BEGIN Task inputs

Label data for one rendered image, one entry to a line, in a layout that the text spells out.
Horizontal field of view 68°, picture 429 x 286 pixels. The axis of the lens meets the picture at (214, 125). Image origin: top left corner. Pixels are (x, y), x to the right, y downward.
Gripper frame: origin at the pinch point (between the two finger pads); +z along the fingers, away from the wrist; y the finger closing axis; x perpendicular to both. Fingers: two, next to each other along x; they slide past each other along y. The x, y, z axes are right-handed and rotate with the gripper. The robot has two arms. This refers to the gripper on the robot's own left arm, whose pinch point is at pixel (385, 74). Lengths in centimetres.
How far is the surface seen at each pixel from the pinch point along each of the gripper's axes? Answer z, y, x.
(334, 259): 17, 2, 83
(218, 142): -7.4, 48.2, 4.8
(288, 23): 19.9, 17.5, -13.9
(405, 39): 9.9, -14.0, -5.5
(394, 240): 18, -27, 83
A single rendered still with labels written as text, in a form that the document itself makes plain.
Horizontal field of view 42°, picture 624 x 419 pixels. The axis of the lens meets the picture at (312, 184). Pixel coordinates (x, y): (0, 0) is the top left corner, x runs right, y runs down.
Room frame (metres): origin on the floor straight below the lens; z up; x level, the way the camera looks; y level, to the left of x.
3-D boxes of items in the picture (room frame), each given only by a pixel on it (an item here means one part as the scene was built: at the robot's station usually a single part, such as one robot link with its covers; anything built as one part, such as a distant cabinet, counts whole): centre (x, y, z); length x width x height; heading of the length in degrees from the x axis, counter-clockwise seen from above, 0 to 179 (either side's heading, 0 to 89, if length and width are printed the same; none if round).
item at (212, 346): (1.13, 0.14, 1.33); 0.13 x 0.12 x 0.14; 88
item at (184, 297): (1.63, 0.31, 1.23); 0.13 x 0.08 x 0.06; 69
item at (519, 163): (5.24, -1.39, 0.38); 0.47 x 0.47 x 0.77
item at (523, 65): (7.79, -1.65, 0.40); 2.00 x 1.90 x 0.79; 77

END Task inputs
BEGIN Task inputs

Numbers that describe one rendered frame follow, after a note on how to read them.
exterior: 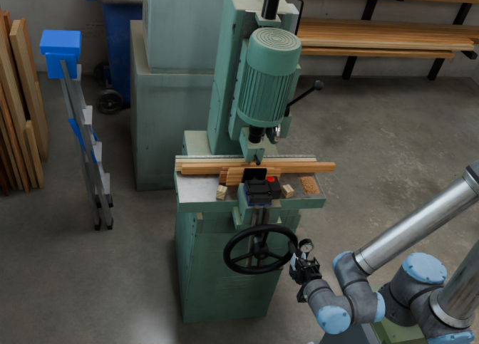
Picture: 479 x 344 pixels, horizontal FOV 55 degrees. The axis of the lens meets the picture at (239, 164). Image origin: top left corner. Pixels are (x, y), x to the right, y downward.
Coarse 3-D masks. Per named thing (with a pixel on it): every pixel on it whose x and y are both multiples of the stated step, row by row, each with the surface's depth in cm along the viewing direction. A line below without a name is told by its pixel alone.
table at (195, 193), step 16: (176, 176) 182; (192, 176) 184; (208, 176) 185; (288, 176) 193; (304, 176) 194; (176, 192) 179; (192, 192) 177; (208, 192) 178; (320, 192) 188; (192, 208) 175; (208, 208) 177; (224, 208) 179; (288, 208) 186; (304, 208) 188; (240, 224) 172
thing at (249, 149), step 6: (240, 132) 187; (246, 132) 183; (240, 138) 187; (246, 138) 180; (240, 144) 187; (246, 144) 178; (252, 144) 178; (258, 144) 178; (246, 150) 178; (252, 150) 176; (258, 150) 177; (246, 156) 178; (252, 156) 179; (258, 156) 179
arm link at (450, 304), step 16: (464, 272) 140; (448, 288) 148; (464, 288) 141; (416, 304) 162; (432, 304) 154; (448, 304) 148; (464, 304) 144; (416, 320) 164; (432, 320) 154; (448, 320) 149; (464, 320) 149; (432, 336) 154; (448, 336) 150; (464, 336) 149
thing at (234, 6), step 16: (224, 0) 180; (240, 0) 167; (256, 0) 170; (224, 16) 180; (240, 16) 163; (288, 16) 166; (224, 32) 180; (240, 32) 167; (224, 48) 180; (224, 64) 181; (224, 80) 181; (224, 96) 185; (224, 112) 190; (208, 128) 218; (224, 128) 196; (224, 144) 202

END Task inputs

* [Your objective]: When you reach the line with "Room frame (metres): origin" in the records above, start writing out lines exactly, and stop once the line with "item at (212, 346): (1.13, 0.14, 1.33);" has been written; include nothing else.

* [Task solution]:
Room frame (metres): origin on the floor straight below the lens; z up; x level, the way the camera looks; y level, to the left of x.
3-D boxes of items in the picture (room frame), each given only by a pixel on it (an item here means one part as the scene was built: at the robot's station usually a single part, such as one robot link with its covers; anything built as one part, such as a distant cabinet, counts whole): centre (x, y, z); length x width x height; heading of the length in degrees from the x axis, counter-clockwise seen from above, 0 to 179 (either side's heading, 0 to 89, if length and width are printed the same; none if round).
item at (212, 346): (1.13, 0.14, 1.33); 0.13 x 0.12 x 0.14; 88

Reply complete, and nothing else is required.